Oh well, everyone overlooks something that seems obvious to someone else, I guess.


Elevation of privilege FTL.


/admin is obscure? :/


a little harsh maybe....developers make mistakes...probably just forgot about it while trying to get the initial release out the door.... its not like tumblr is a bank or the DoD


Forgetting to secure the admin panel isn't a little mistake though and is easy enough to detect "Hey, I didn't have to log in to an admin account to use the admin panel thats weird".

Saying security is less important because it's not a bank doesn't make sense because it's issues like this that can cost a company it's existence.


This doesnt sound like the whole admin panel... its possible nobody has even used this panel since testing...

It is a problem, just saying that I vote the developer keeps his job cause i like tumblr


I'm not advocating firing the developer.
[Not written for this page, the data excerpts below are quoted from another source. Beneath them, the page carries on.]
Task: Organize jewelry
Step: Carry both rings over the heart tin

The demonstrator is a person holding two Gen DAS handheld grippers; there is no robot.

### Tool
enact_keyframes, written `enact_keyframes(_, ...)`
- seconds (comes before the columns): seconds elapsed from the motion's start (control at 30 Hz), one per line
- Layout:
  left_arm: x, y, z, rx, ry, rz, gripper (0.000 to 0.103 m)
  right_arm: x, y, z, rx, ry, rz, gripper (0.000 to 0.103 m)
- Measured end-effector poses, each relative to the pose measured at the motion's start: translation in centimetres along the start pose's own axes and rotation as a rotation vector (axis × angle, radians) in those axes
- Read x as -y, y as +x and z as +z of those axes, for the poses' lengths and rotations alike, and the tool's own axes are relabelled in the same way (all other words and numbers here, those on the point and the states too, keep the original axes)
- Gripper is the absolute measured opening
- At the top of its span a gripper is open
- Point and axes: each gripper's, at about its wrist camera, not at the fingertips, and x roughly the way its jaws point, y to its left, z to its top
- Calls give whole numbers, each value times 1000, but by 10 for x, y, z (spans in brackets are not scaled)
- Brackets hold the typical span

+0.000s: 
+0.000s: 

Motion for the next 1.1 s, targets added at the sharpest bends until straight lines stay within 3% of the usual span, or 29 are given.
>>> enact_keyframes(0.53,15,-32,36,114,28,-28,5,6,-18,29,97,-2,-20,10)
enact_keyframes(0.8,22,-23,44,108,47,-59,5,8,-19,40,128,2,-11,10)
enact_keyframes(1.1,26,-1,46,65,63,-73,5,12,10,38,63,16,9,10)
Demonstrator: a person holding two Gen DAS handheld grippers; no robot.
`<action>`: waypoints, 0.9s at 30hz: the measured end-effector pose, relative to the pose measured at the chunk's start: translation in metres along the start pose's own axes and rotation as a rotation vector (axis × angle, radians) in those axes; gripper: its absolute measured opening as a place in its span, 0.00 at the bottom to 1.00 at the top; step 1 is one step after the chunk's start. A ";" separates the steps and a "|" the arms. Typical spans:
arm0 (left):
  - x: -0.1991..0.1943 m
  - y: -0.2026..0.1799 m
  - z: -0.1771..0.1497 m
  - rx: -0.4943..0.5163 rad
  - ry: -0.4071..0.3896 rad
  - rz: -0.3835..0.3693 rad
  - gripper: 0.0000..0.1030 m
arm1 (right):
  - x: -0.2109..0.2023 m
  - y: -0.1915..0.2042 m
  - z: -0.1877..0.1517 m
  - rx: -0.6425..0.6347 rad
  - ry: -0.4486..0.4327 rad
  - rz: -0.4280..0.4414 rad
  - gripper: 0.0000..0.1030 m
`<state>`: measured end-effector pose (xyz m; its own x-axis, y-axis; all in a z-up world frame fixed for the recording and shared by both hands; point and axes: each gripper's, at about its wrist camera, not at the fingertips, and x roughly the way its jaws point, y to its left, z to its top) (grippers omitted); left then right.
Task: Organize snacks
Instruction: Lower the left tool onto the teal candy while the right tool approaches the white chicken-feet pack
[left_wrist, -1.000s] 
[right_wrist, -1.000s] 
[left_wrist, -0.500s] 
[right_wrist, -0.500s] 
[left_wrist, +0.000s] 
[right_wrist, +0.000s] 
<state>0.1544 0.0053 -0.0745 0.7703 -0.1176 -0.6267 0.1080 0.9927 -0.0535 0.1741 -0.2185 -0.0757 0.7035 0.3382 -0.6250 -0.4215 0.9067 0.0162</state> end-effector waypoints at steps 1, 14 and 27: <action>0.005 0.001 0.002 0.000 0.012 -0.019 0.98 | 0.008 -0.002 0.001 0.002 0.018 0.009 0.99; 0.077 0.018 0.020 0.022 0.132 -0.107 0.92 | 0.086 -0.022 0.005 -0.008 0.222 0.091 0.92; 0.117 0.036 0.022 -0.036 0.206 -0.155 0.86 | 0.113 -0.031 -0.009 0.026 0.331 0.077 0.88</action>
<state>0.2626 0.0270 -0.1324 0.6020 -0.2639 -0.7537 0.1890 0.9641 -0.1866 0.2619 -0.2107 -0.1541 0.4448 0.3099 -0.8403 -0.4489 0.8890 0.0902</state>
If every developer got fired for every stupid silly mistake we'd have no working developers in the world. I was just clarifying the seriousness of this specific flaw. :)


ok, maybe :) But forgeting to secure your admin area deserves more than a simple warning. Can you imagine if the person that discovered the vulnerability decided to delete all the user accounts?


Or try out the usernames and passwords on say BofA?


The passwords aren't stored in plaintext, they said.